15.10.20 | Luís Marques

   Hoje o tema é sombrio. Vou falar sobre um acontecimento que recentemente descobri não ser tão peculiar como julgava. Trata-se de uma panóplia de histórias - que confesso achar do reportório mito urbano mas pela quantidade fez-me estar numa posição de transição entre continuar cético e acreditar - sobre funerais que não deviam ter acontecido.

   Eu explico melhor. Tratam-se de depoimentos que certos mortos tiveram o seu funeral, digno, respeitando as 24h de velório definido na constituição, mas que aquando da abertura do caixão para tirar as ossadas - já agora gostava de saber o que fazem ao caixão, é que a madeira costuma ser de boa qualidade - o corpo, ou melhor o esqueleto encontra-se numa posição que não a deixada. Isto é, o esqueleto sofreu uma rotação sobre o eixo longitudinal, levando a crer que o presumível cadáver realizou essa rotação. Não preciso de explicar o falta de coerência, pois não? O exemplo mais conhecido (que desconhecia) foi o cadáver de Carlos Paião, que diz-se ter sido encontrado assim. Eu pensei logo que quem faz sucesso com uma música chamada Playback, podia perfeitamente lembrar-se de fazer o mesmo com a sua morte. No entanto, explicaram-me que um acidente rodoviário lhe retirara a vida e isso já me fez ter outro ponto de vista, ou melhor dois: ou efetivamente morreu e com isso necessito de explicação para a posição encontrada ou então é um incrível duplo que teve azar de toda a gente presente no funeral não se aperceber que "quem estava a bater à porta de uma forma desenfreada" era dentro do caixão. De seguida os intervenientes que estavam comigo neste diálogo começaram-me a bombardear de situações equivalentes mas de pessoas fora do conhecimento público. Claramente, fiquei estupefacto. Pensava que era um acontecimento, com uma probabilidade baixíssima e, do pé para a mão, de uma amostra de 5 pessoas só 1/5 achava isso (eu).

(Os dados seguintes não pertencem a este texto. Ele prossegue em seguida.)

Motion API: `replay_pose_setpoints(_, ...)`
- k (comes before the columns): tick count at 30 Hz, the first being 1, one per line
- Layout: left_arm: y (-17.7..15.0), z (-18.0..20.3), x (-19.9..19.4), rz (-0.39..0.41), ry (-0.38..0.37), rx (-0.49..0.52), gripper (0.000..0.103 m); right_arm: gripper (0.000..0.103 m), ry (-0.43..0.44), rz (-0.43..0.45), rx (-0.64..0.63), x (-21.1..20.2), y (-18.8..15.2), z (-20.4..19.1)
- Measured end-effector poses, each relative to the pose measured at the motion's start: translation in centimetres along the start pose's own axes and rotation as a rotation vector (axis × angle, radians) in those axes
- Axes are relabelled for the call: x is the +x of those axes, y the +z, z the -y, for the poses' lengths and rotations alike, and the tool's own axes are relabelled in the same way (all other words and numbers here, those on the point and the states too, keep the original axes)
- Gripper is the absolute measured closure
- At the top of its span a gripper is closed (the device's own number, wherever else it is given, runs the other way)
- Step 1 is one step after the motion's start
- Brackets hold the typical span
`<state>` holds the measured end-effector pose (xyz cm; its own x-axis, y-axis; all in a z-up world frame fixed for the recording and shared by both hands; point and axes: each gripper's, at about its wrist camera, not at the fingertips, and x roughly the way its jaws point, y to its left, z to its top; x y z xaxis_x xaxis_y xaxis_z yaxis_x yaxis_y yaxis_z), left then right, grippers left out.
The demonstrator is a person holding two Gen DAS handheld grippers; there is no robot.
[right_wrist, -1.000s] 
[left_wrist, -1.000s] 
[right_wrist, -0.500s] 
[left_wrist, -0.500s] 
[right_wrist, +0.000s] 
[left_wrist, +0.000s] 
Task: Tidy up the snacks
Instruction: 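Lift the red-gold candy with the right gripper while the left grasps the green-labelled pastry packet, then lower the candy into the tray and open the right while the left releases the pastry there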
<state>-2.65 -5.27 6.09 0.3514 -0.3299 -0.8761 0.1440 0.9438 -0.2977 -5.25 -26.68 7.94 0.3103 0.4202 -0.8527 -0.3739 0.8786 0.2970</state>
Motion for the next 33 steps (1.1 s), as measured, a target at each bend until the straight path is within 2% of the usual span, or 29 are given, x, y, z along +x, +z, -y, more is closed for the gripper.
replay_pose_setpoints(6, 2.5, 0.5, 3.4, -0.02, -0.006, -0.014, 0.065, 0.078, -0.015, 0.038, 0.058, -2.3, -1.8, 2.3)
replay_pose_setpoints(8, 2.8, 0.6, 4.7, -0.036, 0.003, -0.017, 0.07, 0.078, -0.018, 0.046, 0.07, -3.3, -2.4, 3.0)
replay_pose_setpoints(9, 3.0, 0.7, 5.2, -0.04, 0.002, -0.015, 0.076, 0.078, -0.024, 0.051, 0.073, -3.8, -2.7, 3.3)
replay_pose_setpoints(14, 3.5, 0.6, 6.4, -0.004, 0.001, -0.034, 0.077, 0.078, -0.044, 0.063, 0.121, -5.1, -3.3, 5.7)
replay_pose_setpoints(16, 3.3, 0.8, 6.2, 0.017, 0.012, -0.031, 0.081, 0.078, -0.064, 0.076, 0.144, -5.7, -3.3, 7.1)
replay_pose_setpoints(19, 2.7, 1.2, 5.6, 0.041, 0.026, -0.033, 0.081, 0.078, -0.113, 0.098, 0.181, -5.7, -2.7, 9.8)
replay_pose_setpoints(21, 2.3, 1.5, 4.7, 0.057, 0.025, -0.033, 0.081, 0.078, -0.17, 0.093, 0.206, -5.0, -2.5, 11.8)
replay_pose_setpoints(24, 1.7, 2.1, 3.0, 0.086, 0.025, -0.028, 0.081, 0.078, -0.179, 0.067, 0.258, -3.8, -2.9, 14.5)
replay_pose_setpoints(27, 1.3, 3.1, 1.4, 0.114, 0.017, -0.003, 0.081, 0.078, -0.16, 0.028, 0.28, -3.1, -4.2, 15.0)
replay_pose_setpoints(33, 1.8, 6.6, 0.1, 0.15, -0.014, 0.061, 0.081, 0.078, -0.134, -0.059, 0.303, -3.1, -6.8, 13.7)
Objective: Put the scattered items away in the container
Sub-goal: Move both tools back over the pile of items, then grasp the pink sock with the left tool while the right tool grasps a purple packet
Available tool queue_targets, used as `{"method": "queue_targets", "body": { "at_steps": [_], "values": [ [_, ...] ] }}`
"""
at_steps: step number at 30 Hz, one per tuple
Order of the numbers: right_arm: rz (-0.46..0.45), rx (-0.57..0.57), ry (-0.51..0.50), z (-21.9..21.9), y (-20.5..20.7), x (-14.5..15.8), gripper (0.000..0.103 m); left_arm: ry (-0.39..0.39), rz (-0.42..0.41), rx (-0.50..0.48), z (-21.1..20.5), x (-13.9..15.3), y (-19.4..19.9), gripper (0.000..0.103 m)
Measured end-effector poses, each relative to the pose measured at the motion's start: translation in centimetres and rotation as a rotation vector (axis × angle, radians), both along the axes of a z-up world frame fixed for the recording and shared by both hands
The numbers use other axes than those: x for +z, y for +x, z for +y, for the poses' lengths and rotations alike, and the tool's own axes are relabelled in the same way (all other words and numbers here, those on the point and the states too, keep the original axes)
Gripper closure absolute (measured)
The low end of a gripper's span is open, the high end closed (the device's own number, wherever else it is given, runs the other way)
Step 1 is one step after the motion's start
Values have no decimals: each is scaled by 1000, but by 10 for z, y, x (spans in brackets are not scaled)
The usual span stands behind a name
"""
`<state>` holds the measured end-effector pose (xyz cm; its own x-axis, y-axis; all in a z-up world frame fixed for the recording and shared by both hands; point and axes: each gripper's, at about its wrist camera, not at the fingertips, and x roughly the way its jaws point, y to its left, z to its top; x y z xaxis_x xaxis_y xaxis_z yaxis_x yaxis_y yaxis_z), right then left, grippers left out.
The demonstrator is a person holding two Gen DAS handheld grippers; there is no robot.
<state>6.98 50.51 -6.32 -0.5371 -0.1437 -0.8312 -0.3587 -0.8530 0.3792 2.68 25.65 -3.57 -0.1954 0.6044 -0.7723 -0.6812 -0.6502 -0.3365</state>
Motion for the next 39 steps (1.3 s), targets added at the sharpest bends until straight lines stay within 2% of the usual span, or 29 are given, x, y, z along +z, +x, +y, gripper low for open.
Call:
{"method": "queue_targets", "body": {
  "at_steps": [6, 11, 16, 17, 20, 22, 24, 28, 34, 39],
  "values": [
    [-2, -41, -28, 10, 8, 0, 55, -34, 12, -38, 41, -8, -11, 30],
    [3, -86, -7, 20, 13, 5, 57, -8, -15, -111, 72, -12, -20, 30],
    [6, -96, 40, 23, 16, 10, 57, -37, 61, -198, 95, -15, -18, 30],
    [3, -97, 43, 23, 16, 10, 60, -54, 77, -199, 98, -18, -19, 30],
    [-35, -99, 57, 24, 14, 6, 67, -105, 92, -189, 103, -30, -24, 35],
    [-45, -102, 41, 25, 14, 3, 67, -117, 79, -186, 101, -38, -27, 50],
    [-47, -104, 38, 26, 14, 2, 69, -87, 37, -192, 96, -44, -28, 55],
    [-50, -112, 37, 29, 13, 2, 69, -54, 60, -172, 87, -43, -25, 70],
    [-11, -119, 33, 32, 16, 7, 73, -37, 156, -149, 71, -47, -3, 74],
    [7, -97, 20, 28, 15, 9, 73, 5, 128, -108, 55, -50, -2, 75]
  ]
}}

   Sempre fui ligado à ciência e portanto não me contento sem uma explicação lógica. Visto isto, estive a pensar sobre o assunto. Baseei-me, unicamente, no caso de Carlos Paião, apenas porque pareceu-me o mais mediático e com maior coerência ente todos os depoimentos que me foram proferindo. Nisto a explicação mais lógica – a meu ver – do que possa ter acontecido: um miúdo, de geração recente, exposto e habituado a um género de música contemporânea em que se coloca em dúvida esta denominação que se atribui ao conjunto de sons ordenados e ritmados que ouve, terá sido interrogado sobre o conhecimento da música “Cinderela”. Tal questão que, possivelmente, ele mostrou abster-se de responder devido à pressão colocada por parte do interlocutor, de geração mais antiga, da hipotética hipótese de ele desconhecer tal clássico da música portuguesa acontecer realmente e isso ser uma vergonha para o miúdo. Obviamente que a abstenção demonstrada só indicou tal desconhecimento. Em consequência, surge a expressão “ O/A [Pessoa já falecida] (Neste caso, Carlos Paião) deve estar a dar voltas na campa.”, provocando tal posição do defunto.

   Conclusão, isto obviamente é um mito urbano que tendem a acreditar e passar de geração em geração. No entanto, para prevenir tais possíveis rotações, questões similares à descrita deviam ser questionadas em número par, para que a rotação seja de 360º e, assim, eliminar estas histórias e especulações que são sempre explicadas através de acontecimentos sobrenaturais que, posteriormente, só dificultam o descanso noturno das pessoas.